Instructions for the task:
Your answer must be the records below, printed exactly.

Dataset records:
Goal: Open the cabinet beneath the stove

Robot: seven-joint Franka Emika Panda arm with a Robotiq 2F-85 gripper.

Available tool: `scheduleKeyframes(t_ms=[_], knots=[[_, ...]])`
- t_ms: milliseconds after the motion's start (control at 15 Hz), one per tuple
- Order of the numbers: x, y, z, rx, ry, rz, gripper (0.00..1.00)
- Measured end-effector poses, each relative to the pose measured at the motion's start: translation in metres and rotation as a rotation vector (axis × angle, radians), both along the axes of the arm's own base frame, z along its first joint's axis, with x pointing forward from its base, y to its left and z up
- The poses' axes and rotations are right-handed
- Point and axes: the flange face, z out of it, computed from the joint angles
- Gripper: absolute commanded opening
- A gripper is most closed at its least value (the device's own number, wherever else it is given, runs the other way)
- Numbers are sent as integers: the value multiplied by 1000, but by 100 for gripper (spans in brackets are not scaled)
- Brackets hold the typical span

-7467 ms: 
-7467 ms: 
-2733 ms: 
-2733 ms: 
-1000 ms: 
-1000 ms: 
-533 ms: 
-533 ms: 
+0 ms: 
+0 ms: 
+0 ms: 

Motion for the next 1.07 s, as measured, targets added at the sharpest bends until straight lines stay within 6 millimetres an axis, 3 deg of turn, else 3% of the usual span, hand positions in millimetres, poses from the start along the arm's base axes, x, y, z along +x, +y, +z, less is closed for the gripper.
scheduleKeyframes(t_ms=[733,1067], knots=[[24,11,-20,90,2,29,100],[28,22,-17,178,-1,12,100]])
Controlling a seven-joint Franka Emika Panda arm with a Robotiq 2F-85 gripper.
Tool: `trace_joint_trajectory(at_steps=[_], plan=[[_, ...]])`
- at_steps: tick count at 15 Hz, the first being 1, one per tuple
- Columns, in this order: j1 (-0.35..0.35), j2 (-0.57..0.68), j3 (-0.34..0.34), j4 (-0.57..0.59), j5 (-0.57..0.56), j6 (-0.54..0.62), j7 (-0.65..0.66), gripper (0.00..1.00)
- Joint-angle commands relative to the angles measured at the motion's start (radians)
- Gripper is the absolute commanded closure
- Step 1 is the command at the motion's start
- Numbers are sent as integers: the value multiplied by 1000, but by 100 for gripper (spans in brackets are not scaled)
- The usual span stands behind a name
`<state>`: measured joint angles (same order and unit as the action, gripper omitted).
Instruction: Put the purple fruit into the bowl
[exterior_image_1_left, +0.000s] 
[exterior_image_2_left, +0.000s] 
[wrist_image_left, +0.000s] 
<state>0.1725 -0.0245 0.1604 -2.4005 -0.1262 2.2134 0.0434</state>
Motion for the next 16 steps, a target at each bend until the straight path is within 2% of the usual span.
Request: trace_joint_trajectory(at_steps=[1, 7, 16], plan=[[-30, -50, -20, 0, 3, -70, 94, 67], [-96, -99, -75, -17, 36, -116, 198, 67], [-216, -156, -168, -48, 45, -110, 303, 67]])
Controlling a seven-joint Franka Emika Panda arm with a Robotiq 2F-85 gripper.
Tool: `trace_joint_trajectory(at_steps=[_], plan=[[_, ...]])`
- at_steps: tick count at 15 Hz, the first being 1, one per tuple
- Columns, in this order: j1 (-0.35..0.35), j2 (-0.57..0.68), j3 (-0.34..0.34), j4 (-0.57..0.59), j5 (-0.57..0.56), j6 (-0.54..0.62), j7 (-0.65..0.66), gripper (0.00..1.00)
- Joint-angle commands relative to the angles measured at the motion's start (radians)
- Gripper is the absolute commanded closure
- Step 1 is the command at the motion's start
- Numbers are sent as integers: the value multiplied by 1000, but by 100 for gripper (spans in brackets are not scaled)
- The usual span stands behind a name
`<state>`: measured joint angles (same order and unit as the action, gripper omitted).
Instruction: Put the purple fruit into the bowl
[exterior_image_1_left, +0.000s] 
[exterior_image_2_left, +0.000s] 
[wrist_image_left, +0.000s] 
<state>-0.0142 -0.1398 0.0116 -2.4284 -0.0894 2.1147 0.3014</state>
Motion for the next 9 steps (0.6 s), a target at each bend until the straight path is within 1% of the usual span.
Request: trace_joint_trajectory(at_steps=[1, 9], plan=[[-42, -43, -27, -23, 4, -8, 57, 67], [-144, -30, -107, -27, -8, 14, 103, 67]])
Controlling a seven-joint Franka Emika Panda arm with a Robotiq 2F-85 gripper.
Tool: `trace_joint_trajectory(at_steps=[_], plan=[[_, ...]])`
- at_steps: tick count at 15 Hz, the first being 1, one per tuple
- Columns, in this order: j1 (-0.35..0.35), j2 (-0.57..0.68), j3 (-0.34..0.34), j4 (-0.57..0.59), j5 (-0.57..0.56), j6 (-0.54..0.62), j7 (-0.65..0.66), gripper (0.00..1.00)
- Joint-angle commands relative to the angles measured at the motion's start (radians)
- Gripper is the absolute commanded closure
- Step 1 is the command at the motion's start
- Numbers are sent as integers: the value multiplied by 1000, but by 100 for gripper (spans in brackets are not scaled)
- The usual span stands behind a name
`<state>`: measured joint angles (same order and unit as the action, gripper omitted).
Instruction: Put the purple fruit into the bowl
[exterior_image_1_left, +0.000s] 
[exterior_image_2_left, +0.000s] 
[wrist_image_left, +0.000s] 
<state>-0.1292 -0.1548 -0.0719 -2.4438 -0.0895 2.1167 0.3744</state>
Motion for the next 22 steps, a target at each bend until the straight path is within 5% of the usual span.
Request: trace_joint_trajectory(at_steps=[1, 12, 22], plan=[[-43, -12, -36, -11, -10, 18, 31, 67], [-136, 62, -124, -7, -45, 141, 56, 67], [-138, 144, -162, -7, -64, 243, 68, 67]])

Output:
Goal: Open the cabinet beneath the stove

Robot: seven-joint Franka Emika Panda arm with a Robotiq 2F-85 gripper.

Available tool: `scheduleKeyframes(t_ms=[_], knots=[[_, ...]])`
- t_ms: milliseconds after the motion's start (control at 15 Hz), one per tuple
- Order of the numbers: x, y, z, rx, ry, rz, gripper (0.00..1.00)
- Measured end-effector poses, each relative to the pose measured at the motion's start: translation in metres and rotation as a rotation vector (axis × angle, radians), both along the axes of the arm's own base frame, z along its first joint's axis, with x pointing forward from its base, y to its left and z up
- The poses' axes and rotations are right-handed
- Point and axes: the flange face, z out of it, computed from the joint angles
- Gripper: absolute commanded opening
- A gripper is most closed at its least value (the device's own number, wherever else it is given, runs the other way)
- Numbers are sent as integers: the value multiplied by 1000, but by 100 for gripper (spans in brackets are not scaled)
- Brackets hold the typical span

-7467 ms: 
-7467 ms: 
-2733 ms: 
-2733 ms: 
-1000 ms: 
-1000 ms: 
-533 ms: 
-533 ms: 
+0 ms: 
+0 ms: 
+0 ms: 

Motion for the next 1.07 s, as measured, targets added at the sharpest bends until straight lines stay within 6 millimetres an axis, 3 deg of turn, else 3% of the usual span, hand positions in millimetres, poses from the start along the arm's base axes, x, y, z along +x, +y, +z, less is closed for the gripper.
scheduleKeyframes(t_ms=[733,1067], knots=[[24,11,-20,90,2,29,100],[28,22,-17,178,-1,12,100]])
Controlling a seven-joint Franka Emika Panda arm with a Robotiq 2F-85 gripper.
Tool: `trace_joint_trajectory(at_steps=[_], plan=[[_, ...]])`
- at_steps: tick count at 15 Hz, the first being 1, one per tuple
- Columns, in this order: j1 (-0.35..0.35), j2 (-0.57..0.68), j3 (-0.34..0.34), j4 (-0.57..0.59), j5 (-0.57..0.56), j6 (-0.54..0.62), j7 (-0.65..0.66), gripper (0.00..1.00)
- Joint-angle commands relative to the angles measured at the motion's start (radians)
- Gripper is the absolute commanded closure
- Step 1 is the command at the motion's start
- Numbers are sent as integers: the value multiplied by 1000, but by 100 for gripper (spans in brackets are not scaled)
- The usual span stands behind a name
`<state>`: measured joint angles (same order and unit as the action, gripper omitted).
Instruction: Put the purple fruit into the bowl
[exterior_image_1_left, +0.000s] 
[exterior_image_2_left, +0.000s] 
[wrist_image_left, +0.000s] 
<state>0.1725 -0.0245 0.1604 -2.4005 -0.1262 2.2134 0.0434</state>
Motion for the next 16 steps, a target at each bend until the straight path is within 2% of the usual span.
Request: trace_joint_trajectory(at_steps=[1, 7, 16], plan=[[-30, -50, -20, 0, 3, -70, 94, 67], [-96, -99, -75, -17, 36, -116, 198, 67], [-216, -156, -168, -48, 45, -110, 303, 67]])
Controlling a seven-joint Franka Emika Panda arm with a Robotiq 2F-85 gripper.
Tool: `trace_joint_trajectory(at_steps=[_], plan=[[_, ...]])`
- at_steps: tick count at 15 Hz, the first being 1, one per tuple
- Columns, in this order: j1 (-0.35..0.35), j2 (-0.57..0.68), j3 (-0.34..0.34), j4 (-0.57..0.59), j5 (-0.57..0.56), j6 (-0.54..0.62), j7 (-0.65..0.66), gripper (0.00..1.00)
- Joint-angle commands relative to the angles measured at the motion's start (radians)
- Gripper is the absolute commanded closure
- Step 1 is the command at the motion's start
- Numbers are sent as integers: the value multiplied by 1000, but by 100 for gripper (spans in brackets are not scaled)
- The usual span stands behind a name
`<state>`: measured joint angles (same order and unit as the action, gripper omitted).
Instruction: Put the purple fruit into the bowl
[exterior_image_1_left, +0.000s] 
[exterior_image_2_left, +0.000s] 
[wrist_image_left, +0.000s] 
<state>-0.0142 -0.1398 0.0116 -2.4284 -0.0894 2.1147 0.3014</state>
Motion for the next 9 steps (0.6 s), a target at each bend until the straight path is within 1% of the usual span.
Request: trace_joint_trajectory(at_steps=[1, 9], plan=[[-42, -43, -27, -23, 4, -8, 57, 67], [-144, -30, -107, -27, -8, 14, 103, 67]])
Controlling a seven-joint Franka Emika Panda arm with a Robotiq 2F-85 gripper.
Tool: `trace_joint_trajectory(at_steps=[_], plan=[[_, ...]])`
- at_steps: tick count at 15 Hz, the first being 1, one per tuple
- Columns, in this order: j1 (-0.35..0.35), j2 (-0.57..0.68), j3 (-0.34..0.34), j4 (-0.57..0.59), j5 (-0.57..0.56), j6 (-0.54..0.62), j7 (-0.65..0.66), gripper (0.00..1.00)
- Joint-angle commands relative to the angles measured at the motion's start (radians)
- Gripper is the absolute commanded closure
- Step 1 is the command at the motion's start
- Numbers are sent as integers: the value multiplied by 1000, but by 100 for gripper (spans in brackets are not scaled)
- The usual span stands behind a name
`<state>`: measured joint angles (same order and unit as the action, gripper omitted).
Instruction: Put the purple fruit into the bowl
[exterior_image_1_left, +0.000s] 
[exterior_image_2_left, +0.000s] 
[wrist_image_left, +0.000s] 
<state>-0.1292 -0.1548 -0.0719 -2.4438 -0.0895 2.1167 0.3744</state>
Motion for the next 22 steps, a target at each bend until the straight path is within 5% of the usual span.
Request: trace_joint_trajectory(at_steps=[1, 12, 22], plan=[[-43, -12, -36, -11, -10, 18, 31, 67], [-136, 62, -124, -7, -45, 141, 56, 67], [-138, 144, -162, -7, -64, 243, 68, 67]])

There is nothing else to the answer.